En février, la Galerie présentera l’exposition These Rooms of Earth and Stones. À partir d’une approche à la fois artistique et scientifique, les artistes Michel Boulanger et Katja Davar se penchent sur la transformation du paysage causée par les changements climatiques et l’exploitation de la terre par l’être humain. Au même moment, Heidi Barkun, finissante de la maîtrise en arts visuels et médiatiques de l’UQAM, exposera LET’S GET YOU PREGNANT!, qui s’appuie sur les témoignages de femmes ayant fait l’expérience de traitements infructueux de fécondation in vitro.

De plus, Emmanuelle Léonard. Le déploiement, une exposition présentement en cours à la Galerie, qui dévoile un corpus d’œuvres inédit de l’artiste montréalaise, se poursuivra au retour des fêtes, jusqu’au 25 janvier.

S’ajoutent également à ce programme l’événement Passage à découvert, vitrine annuelle des finissants et finissantes au baccalauréat en arts visuels et médiatiques, de même que la poursuite de la très riche exposition virtuelle L’art au Canada comme acte d’histoire.

Finalement, sera proposée au cours des prochains mois une série d’activités toutes aussi stimulantes les unes que les autres, dont l’édition 2020 de La nuit des idées, le jeudi 30 janvier 2020, la semaine L’art observe, du 30 mars au 4 avril 2020, et le lancement de deux publications réalisées par la Galerie dans la foulée des expositions L’attente (2019) et Emmanuelle Léonard.
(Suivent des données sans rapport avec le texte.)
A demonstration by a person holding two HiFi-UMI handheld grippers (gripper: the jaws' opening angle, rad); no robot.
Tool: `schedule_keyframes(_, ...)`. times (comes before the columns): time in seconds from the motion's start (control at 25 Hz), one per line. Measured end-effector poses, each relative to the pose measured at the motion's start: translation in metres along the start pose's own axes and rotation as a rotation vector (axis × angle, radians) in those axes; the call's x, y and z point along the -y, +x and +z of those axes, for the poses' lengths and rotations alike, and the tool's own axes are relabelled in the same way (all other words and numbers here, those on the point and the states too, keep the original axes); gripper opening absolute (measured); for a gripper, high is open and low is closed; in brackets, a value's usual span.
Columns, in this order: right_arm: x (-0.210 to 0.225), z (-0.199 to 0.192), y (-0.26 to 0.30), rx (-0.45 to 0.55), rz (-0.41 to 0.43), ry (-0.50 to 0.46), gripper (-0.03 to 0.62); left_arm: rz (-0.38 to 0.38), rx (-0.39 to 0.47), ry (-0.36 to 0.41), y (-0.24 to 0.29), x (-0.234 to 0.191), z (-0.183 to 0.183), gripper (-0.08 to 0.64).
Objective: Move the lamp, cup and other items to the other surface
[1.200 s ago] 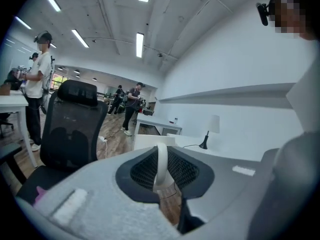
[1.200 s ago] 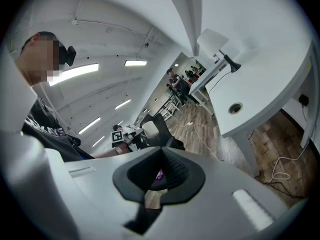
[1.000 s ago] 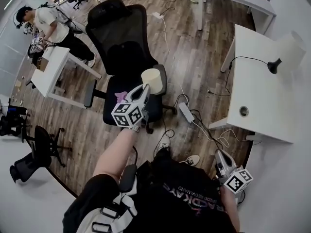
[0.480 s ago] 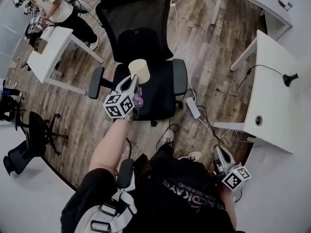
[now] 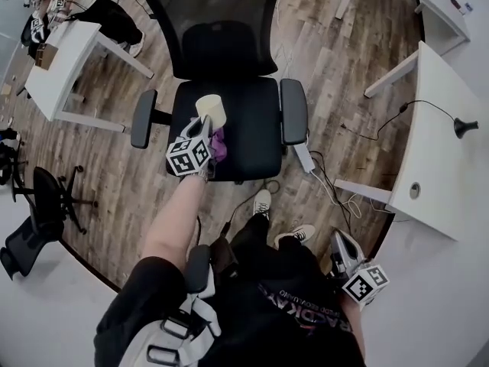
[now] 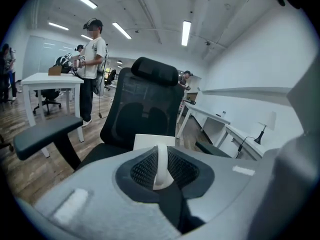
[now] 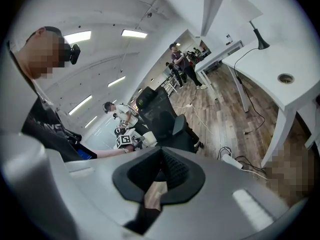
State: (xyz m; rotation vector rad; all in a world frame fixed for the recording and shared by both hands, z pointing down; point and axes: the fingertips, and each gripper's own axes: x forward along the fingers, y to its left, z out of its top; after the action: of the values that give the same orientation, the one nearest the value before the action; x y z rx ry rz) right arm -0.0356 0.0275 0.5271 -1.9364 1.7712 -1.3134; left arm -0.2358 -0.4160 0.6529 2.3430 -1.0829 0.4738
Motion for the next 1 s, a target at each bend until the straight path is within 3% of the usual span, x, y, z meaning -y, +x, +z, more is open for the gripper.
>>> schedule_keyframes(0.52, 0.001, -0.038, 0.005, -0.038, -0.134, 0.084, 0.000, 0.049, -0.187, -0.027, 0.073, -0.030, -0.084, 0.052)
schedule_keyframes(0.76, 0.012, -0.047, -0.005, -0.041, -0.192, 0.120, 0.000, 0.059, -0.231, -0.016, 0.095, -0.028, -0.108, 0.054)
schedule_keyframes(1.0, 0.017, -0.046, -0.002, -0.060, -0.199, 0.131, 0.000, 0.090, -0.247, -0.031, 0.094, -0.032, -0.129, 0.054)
Le déploiement (2019-2020).

EXPOSITIONS EN SALLE

7 février – 21 mars 2020Vernissage : jeudi 6 février, 17 h 30

These Rooms of Earth and Stones Commissaire : Simone ScholtenArtistes : Michel Boulanger, Katja Davar

 

Michel Boulanger (Montréal) et Katja Davar (Cologne, Allemagne) partagent un intérêt commun pour les traces laissées par l’exploitation de la terre par l’humain, plaçant ainsi la transformation du paysage au centre de leurs échanges en tant que thème clé. Travaillant principalement à partir du champ élargi qu’est le dessin, Boulanger et Davar s’interrogent sur les croisements grandissants entre culture humaine, environnements naturels et technologie. These Rooms of Earth and Stones combine les changements visibles du paysage horizontal et une exploration artistique des couches de sédimentation souterraine verticale, juxtaposant sol et sous-sol. À partir d’une variété de médiums, cette exposition cherche à montrer que nous nous trouvons dans une (re)négociation dynamique et permanente avec notre environnement. Elle engendre également une rencontre culturelle, où un artiste québécois ainsi qu’une commissaire et une artiste allemandes sont amenés à collaborer sur un projet commun.

Heidi Barkun. LET'S GET YOU PREGNANT!Finissante de la maîtrise en arts visuels et médiatiques de l’UQAM, avec concentration en études féministes

Plus de sept millions d’enfants sont nés par fécondation in vitro depuis le premier « bébé-éprouvette » il y a 40 ans. La culture populaire donne l’impression que chaque essai de cette biotechnologie mène à un succès ; pourtant, le taux de réussite mondial ne s’élève qu’à 25 %. LET’S GET YOU PREGNANT! dévoile l’expérience de l’échec de la fécondation in vitro dans le cadre de systèmes sociaux, politiques et médicaux qui placent la maternité au premier plan de la vie des femmes. Une installation sonore et muséale crée une conversation virtuelle entre 28 participantes, l’artiste incluse, qui ont suivi des traitements infructueux de fécondation in vitro et qui ne sont pas devenues mères. Cette exposition invite le public à entrer dans l’intimité de ces 28 femmes et à interroger les rapports entre science, procréation et rôles sociaux.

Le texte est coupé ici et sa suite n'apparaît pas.